Ah! if we never, or seldom, and then sorrowfully, look forward to the future, and contemplate our meeting with our Master, I do not think there is much chance of our having either our loins girt, or our lamps burning.

One great motive for concentration, detachment, and alertness of service, as well as for exhibiting the bright graces of the Christian character, is to be found in the contemplation of the two comings of the Lord. We should be ever looking back to the Cross, forward to the Throne, and upwards to the Christ, the same on them both. If we have our gathering together with Him ever in view, then we shall he willing to yield all for Him, to withdraw ourselves from everything besides for the excellency of His knowledge; and whatsoever He commands, joyfully and cheerfully to do.

The reason why such an immense and miserable proportion of professing Christians are all unbraced and loose-girt, and their lamps giving such smoky and foul-smelling and coarse radiance, is because they look little back to the Cross, and less forward to the Great White Throne.

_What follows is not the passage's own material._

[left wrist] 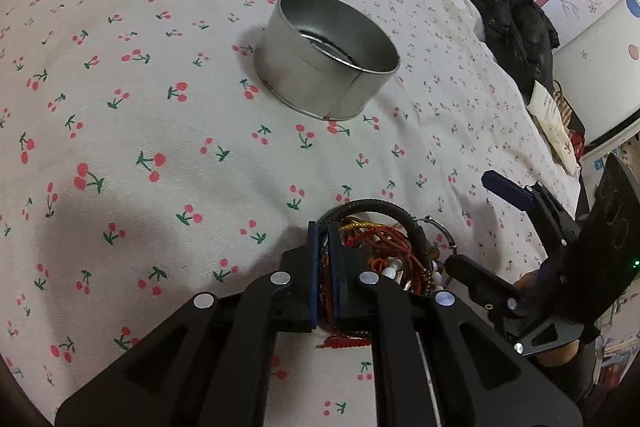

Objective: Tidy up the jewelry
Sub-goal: 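Lift the black leather bracelet with the left tool, pulling it free of the pile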

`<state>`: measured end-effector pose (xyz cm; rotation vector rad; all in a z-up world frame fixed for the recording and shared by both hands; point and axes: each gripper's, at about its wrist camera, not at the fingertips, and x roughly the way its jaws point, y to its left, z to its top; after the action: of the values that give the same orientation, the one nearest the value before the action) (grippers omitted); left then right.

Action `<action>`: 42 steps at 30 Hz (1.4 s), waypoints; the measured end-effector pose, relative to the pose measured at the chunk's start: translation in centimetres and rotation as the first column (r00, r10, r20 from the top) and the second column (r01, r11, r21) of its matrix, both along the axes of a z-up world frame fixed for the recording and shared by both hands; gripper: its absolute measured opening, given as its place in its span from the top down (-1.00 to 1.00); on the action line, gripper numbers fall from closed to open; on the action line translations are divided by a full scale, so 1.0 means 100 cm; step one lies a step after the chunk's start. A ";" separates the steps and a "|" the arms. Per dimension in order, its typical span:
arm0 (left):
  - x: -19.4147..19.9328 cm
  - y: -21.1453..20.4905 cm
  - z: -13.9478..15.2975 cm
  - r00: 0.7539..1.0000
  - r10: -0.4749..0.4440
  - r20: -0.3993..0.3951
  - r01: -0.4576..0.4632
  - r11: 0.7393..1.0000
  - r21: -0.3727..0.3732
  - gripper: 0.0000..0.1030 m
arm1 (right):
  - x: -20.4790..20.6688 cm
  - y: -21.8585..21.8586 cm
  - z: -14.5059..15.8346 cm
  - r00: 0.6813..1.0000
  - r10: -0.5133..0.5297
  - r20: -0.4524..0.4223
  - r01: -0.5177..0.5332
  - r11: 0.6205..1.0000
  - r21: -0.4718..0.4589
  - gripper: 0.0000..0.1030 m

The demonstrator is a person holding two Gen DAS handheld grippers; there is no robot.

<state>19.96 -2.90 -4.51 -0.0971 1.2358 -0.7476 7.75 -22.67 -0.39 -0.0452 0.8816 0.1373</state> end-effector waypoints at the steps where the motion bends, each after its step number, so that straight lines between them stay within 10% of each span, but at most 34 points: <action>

But these two solemn and sister sights are far more real than the vulgar and intrusive illusions of what we call the present. That is a shadow, they are the realities; that is but a transitory scenic display, like the flashing of the Aurora Borealis for a night in the wintry sky, these are the fixed, unsetting stars that guide our course. Therefore let us turn away from the lying present, with its smallnesses and its falsities, and look backwards to Him that died, forward to Him that is coming. And, as we nourish our faith on the twofold fact, a history and a hope, that Christ has come, and that Christ shall come, we shall find that all devotion will be quickened, and all earnestness stirred to zeal, and the dim light will flame into radiance and glory.

He comes in one of two characters which lie side by "side here, as they do in fact. To the waiting servants He comes as the Master who shall gird Himself and go forth and serve them; to those who wait not, He comes as a thief, not only in the suddenness nor the unwelcomeness of His coming, but as robbing them of what they would fain keep, and dragging from them much that they ought never to have had. And it depends upon ourselves whether, we waiting and watching and serving and witnessing for Him, He shall come to us as our Joy, or as our Terror and our Judge.